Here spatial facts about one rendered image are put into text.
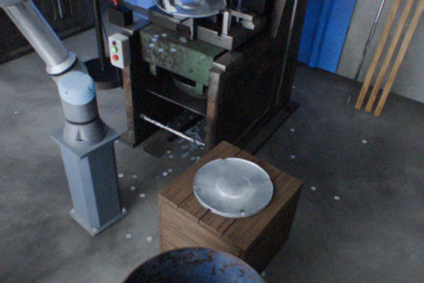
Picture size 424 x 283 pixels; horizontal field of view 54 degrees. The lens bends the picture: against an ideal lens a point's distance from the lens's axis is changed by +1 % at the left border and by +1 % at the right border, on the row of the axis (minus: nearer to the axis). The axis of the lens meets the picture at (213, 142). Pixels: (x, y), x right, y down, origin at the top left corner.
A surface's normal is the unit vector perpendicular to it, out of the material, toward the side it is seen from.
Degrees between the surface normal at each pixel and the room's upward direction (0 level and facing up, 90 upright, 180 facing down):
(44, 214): 0
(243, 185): 0
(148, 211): 0
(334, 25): 90
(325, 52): 90
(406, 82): 90
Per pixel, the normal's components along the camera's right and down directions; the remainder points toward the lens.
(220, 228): 0.06, -0.77
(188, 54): -0.55, 0.51
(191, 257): 0.06, 0.61
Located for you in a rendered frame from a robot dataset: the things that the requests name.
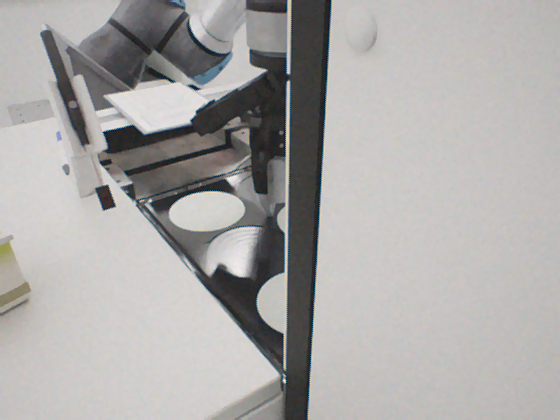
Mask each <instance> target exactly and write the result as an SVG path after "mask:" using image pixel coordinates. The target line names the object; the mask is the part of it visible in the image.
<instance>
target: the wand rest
mask: <svg viewBox="0 0 560 420"><path fill-rule="evenodd" d="M69 81H70V84H71V87H72V89H73V92H74V95H75V98H76V101H77V104H78V106H79V109H80V112H81V115H82V117H83V120H84V123H85V127H84V129H85V133H86V136H87V138H88V141H89V145H88V147H89V150H90V153H91V155H92V158H93V162H95V164H96V167H97V170H98V173H99V175H100V178H101V181H102V183H103V185H104V181H103V176H102V172H101V168H100V163H99V158H98V154H97V153H100V152H102V151H103V150H105V149H107V148H108V146H107V143H106V140H105V137H104V135H103V131H102V128H101V125H100V123H99V120H98V117H97V115H96V112H95V109H94V106H93V104H92V101H91V97H90V94H89V92H88V89H87V86H86V83H85V81H84V78H83V76H82V75H78V76H76V77H73V78H71V79H69ZM43 83H44V86H45V89H46V92H47V95H48V97H49V100H50V103H51V106H52V108H53V111H54V114H55V116H56V119H57V122H58V126H59V129H60V133H61V137H62V140H63V144H64V148H65V152H66V155H67V160H68V164H69V167H70V171H71V175H72V178H73V182H74V186H75V191H76V193H77V194H78V196H79V197H80V198H83V197H87V196H90V195H94V194H96V192H95V190H94V189H95V187H99V186H100V184H99V181H98V178H97V176H95V173H94V170H93V167H92V165H91V162H90V158H89V156H88V153H87V150H86V148H85V146H83V145H82V143H81V140H80V138H79V135H78V132H77V130H74V127H73V124H72V122H71V119H70V116H69V114H68V111H67V108H66V106H65V103H64V100H63V98H62V95H61V91H60V88H59V86H58V83H57V82H56V81H51V80H45V81H43Z"/></svg>
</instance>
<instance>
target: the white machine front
mask: <svg viewBox="0 0 560 420"><path fill-rule="evenodd" d="M330 13H332V2H331V0H288V23H287V73H288V74H290V81H288V82H287V125H286V220H285V316H284V370H285V371H286V400H285V420H308V410H309V392H310V374H311V356H312V339H313V320H314V302H315V284H316V266H317V248H318V229H319V211H320V193H321V175H322V157H324V155H323V139H325V126H324V120H326V103H327V85H328V67H329V49H330V31H331V16H330Z"/></svg>
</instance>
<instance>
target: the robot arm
mask: <svg viewBox="0 0 560 420"><path fill-rule="evenodd" d="M185 9H186V3H185V1H184V0H122V2H121V3H120V4H119V6H118V7H117V8H116V10H115V11H114V13H113V14H112V15H111V17H110V18H109V19H108V21H107V22H106V23H105V25H104V26H102V27H101V29H98V30H97V31H95V32H94V33H92V34H91V35H89V36H88V37H86V38H85V39H83V40H82V42H81V43H80V44H79V46H78V48H79V49H80V50H81V51H83V52H84V53H85V54H86V55H88V56H89V57H90V58H91V59H93V60H94V61H95V62H97V63H98V64H99V65H100V66H102V67H103V69H104V70H106V71H107V72H108V73H110V74H111V75H113V76H115V77H116V78H117V79H119V80H120V81H121V82H123V83H124V84H126V85H127V86H128V87H130V88H131V89H133V90H134V89H135V88H136V87H137V85H138V84H139V81H140V78H141V74H142V71H143V68H145V65H146V62H147V59H148V58H149V56H150V55H151V54H152V52H153V51H156V52H157V53H158V54H159V55H161V56H162V57H163V58H164V59H165V60H167V61H168V62H169V63H170V64H172V65H173V66H175V67H176V68H177V69H179V70H180V71H181V72H182V73H184V74H185V75H186V77H187V78H189V79H191V80H193V81H194V82H195V83H197V84H199V85H205V84H207V83H209V82H210V81H212V80H213V79H214V78H215V77H216V76H217V75H218V74H219V73H220V72H221V71H222V70H223V69H224V68H225V67H226V66H227V64H229V63H230V62H231V60H232V58H233V55H234V53H233V51H232V49H233V46H234V39H233V37H234V36H235V35H236V34H237V32H238V31H239V30H240V29H241V28H242V26H243V25H244V24H245V23H246V44H247V46H248V47H249V48H250V49H249V64H250V65H251V66H254V67H256V68H259V69H264V70H267V71H265V72H263V73H262V74H260V75H258V76H257V77H255V78H252V79H251V80H249V81H247V82H246V83H244V84H242V85H241V86H239V87H237V88H236V89H234V90H232V92H231V93H228V94H226V95H225V96H223V97H221V98H220V99H218V100H216V101H215V99H213V100H211V101H209V102H207V103H203V104H202V105H201V106H200V107H199V108H198V109H197V110H196V111H195V113H196V114H195V115H194V116H193V118H192V119H191V120H190V122H191V124H192V125H193V127H194V128H195V129H196V131H197V132H198V134H199V135H200V136H201V137H202V136H204V135H205V134H207V133H210V134H212V133H215V132H216V131H219V130H221V129H222V128H223V127H224V126H225V125H226V124H227V123H228V122H230V121H233V119H234V118H236V117H238V116H240V115H241V114H243V113H245V112H247V111H249V110H251V112H252V114H251V117H250V123H249V146H250V150H251V175H252V181H253V186H254V191H255V193H256V198H258V200H259V202H260V204H261V206H262V208H263V209H264V211H265V212H266V214H267V215H268V216H273V213H274V206H275V204H277V203H286V125H287V82H288V81H290V75H287V23H288V0H211V1H210V2H209V4H208V5H207V6H206V8H205V9H204V11H196V12H193V14H192V15H191V16H189V15H188V14H187V13H186V12H185Z"/></svg>
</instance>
+ + + + + + +
To do
The lines in the records above that include the word "from" must be copied out.

Task result
Picture size 424 x 283 pixels; horizontal field of view 54 degrees. The lens bends the picture: against an ideal lens a point's distance from the lens's axis is changed by +1 % at the left border and by +1 % at the right border, on the row of the axis (minus: nearer to the axis). The axis of the lens meets the picture at (213, 142). Pixels: (x, y), x right, y down, origin at the top left corner.
A surface's normal is the unit vector perpendicular to it, out of the material, toward the side it is seen from.
Located for you in a rendered frame from a robot dataset: the things that the requests name.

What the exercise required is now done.